» Task description
From the line that holds "grey coiled cable." to the last line of the data, copy everything exactly; leave out all the rest.

» Given records
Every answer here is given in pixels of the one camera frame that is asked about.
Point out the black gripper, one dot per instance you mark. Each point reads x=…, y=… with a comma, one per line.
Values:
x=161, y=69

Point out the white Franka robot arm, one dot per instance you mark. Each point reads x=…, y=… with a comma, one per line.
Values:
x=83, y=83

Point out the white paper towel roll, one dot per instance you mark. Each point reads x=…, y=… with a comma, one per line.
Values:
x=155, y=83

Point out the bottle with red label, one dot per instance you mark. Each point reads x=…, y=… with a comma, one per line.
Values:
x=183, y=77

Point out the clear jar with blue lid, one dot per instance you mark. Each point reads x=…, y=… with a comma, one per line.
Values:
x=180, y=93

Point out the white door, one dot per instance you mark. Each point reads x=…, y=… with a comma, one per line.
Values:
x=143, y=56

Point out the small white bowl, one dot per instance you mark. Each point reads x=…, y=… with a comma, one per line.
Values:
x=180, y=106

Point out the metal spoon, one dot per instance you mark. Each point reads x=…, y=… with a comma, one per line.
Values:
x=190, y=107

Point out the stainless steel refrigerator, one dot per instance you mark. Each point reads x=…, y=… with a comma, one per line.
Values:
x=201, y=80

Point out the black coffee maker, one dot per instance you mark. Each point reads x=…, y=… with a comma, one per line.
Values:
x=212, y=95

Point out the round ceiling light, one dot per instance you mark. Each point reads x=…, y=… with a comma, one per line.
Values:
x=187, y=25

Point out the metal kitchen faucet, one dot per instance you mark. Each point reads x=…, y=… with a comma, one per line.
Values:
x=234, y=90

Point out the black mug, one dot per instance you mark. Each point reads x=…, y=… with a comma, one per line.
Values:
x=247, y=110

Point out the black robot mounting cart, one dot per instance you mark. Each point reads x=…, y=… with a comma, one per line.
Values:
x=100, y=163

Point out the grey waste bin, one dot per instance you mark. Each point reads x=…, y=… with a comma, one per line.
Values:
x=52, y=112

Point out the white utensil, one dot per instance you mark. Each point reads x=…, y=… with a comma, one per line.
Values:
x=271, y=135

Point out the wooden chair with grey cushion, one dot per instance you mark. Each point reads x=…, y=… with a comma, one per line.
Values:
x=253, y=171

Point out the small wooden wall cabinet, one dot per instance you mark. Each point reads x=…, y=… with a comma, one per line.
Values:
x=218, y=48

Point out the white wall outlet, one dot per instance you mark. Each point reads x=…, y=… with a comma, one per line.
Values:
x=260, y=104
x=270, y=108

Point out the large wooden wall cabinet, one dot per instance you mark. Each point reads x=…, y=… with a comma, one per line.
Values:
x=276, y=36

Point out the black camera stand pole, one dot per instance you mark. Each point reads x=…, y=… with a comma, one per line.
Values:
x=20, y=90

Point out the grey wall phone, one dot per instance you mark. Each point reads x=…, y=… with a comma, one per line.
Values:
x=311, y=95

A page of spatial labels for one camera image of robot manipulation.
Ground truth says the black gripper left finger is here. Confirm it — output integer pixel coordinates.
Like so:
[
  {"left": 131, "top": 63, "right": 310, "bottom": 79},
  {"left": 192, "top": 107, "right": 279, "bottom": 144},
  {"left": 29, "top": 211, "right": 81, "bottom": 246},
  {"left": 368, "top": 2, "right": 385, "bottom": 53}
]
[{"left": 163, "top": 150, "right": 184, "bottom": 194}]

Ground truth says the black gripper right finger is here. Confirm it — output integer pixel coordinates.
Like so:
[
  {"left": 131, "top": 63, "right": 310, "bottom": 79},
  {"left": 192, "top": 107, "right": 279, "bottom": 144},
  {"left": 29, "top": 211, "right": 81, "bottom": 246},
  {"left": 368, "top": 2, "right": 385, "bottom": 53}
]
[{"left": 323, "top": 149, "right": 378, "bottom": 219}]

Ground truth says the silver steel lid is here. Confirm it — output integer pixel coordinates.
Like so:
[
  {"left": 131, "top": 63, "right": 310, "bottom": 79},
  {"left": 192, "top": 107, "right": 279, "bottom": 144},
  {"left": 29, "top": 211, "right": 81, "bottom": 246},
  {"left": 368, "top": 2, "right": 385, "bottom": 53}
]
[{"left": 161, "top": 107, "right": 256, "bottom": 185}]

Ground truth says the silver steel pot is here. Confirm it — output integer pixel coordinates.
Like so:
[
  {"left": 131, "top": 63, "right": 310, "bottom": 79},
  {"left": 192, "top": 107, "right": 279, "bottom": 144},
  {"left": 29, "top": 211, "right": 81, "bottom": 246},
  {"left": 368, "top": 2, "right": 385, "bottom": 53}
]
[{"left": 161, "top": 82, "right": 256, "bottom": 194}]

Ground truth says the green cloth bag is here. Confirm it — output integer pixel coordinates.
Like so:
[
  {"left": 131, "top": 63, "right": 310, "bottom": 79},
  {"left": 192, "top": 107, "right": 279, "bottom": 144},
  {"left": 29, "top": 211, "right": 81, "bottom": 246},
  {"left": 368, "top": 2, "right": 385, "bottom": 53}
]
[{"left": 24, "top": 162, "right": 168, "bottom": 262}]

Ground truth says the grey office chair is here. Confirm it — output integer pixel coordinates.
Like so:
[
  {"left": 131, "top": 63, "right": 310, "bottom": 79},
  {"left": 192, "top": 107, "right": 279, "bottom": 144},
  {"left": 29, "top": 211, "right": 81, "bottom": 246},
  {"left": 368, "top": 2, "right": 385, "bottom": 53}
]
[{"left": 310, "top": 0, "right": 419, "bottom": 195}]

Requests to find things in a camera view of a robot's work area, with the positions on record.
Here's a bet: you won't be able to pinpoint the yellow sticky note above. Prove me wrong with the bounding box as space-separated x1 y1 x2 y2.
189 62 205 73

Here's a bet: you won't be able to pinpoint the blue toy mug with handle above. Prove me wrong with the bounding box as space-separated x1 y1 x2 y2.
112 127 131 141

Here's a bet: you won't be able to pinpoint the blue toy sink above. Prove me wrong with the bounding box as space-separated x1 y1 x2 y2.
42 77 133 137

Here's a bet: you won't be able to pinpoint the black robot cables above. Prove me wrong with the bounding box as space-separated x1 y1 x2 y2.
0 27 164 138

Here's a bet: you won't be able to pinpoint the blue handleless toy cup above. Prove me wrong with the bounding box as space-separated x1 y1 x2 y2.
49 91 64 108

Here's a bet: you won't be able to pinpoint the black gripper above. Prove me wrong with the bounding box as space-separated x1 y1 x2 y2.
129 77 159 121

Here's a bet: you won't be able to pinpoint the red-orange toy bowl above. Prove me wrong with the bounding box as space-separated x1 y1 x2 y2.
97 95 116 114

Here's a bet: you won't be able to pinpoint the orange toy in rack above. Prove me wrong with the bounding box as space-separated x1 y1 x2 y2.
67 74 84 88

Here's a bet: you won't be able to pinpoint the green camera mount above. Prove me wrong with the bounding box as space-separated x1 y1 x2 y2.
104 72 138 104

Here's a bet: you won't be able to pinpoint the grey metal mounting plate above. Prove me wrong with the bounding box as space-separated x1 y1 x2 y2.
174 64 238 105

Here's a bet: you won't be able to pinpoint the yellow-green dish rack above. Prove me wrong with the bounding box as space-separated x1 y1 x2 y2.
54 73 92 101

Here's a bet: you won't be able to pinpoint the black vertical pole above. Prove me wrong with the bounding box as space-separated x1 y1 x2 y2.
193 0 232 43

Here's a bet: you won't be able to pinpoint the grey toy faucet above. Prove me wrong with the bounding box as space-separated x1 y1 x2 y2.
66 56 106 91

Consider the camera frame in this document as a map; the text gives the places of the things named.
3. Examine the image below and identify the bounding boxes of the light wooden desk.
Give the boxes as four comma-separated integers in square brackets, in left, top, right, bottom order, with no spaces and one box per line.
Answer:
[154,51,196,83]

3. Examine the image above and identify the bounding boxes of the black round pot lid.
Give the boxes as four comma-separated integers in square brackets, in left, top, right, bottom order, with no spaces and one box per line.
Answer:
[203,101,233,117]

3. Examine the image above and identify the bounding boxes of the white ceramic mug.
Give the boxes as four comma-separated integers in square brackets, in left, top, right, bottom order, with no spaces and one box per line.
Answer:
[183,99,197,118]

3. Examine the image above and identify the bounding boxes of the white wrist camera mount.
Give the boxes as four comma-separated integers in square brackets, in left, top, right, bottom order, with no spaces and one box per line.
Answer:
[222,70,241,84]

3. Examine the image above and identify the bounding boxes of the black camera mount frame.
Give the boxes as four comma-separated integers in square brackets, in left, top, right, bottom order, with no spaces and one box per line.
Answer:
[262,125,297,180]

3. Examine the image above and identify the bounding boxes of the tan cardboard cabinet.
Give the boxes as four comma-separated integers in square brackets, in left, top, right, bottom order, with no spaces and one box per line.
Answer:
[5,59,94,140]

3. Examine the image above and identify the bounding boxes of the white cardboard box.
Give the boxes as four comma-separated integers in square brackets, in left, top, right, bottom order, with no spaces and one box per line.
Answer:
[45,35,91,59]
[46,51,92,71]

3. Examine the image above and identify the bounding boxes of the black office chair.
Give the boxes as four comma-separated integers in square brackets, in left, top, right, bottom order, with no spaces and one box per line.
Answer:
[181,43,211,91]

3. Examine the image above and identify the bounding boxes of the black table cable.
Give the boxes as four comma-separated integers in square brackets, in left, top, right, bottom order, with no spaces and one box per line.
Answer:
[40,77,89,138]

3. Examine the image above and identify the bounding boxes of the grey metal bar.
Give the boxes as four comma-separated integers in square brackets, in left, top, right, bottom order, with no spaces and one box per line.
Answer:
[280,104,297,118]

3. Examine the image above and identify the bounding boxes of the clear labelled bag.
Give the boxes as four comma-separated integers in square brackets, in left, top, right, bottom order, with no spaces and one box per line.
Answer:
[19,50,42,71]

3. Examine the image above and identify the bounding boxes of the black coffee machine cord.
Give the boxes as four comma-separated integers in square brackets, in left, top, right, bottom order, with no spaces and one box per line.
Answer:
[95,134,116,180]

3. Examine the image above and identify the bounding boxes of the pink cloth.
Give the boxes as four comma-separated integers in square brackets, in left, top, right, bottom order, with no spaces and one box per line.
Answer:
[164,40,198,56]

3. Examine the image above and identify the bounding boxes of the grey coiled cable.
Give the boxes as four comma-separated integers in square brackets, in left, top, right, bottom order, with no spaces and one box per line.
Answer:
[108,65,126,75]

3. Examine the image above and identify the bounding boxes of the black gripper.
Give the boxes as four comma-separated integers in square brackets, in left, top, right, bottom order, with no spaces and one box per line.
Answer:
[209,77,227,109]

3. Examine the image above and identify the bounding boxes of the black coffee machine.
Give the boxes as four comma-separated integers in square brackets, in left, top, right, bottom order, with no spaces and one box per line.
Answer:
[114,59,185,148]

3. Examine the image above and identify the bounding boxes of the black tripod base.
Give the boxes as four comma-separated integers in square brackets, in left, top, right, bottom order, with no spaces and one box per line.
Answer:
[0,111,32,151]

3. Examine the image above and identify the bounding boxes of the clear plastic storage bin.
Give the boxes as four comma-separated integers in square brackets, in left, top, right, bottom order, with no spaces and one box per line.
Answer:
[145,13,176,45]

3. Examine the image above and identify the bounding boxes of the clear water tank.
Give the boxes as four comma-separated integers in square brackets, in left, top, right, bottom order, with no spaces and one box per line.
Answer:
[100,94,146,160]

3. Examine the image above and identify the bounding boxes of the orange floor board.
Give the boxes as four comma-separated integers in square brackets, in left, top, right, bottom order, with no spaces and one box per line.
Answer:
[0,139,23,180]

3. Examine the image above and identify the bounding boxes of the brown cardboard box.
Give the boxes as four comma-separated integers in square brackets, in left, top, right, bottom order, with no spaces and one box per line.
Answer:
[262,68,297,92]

» Your solution
3. Examine the image above and identify the bounding boxes of the grey coiled cable.
Give the boxes as four comma-separated integers in square brackets, in left, top, right, bottom order, with no spaces and one box per line.
Answer:
[108,65,126,75]

3. Examine the image above and identify the bounding boxes of the black gripper.
Give the boxes as four comma-separated integers in square brackets, in left, top, right, bottom order, with no spaces and one box per line.
Answer:
[209,77,227,109]

3. Examine the image above and identify the bounding boxes of the black coffee machine.
Give the boxes as four comma-separated integers in square brackets, in left, top, right, bottom order, with no spaces and one box per line.
Answer:
[114,59,185,148]

3. Examine the image above and identify the bounding boxes of the black tripod base.
Give the boxes as four comma-separated integers in square brackets, in left, top, right, bottom order, with no spaces and one box per line.
Answer:
[0,111,32,151]

3. Examine the image above and identify the bounding boxes of the clear plastic storage bin.
Give the boxes as four comma-separated integers in square brackets, in left, top, right, bottom order, with no spaces and one box per line.
Answer:
[145,13,176,45]

3. Examine the image above and identify the bounding boxes of the clear water tank.
Give the boxes as four comma-separated integers in square brackets, in left, top, right, bottom order, with no spaces and one box per line.
Answer:
[100,94,146,160]

3. Examine the image above and identify the bounding boxes of the orange floor board.
Give the boxes as four comma-separated integers in square brackets, in left, top, right, bottom order, with no spaces and one box per line.
Answer:
[0,139,23,180]

3. Examine the image above and identify the bounding boxes of the brown cardboard box.
Give the boxes as four comma-separated integers in square brackets, in left, top, right, bottom order, with no spaces and one box per line.
Answer:
[262,68,297,92]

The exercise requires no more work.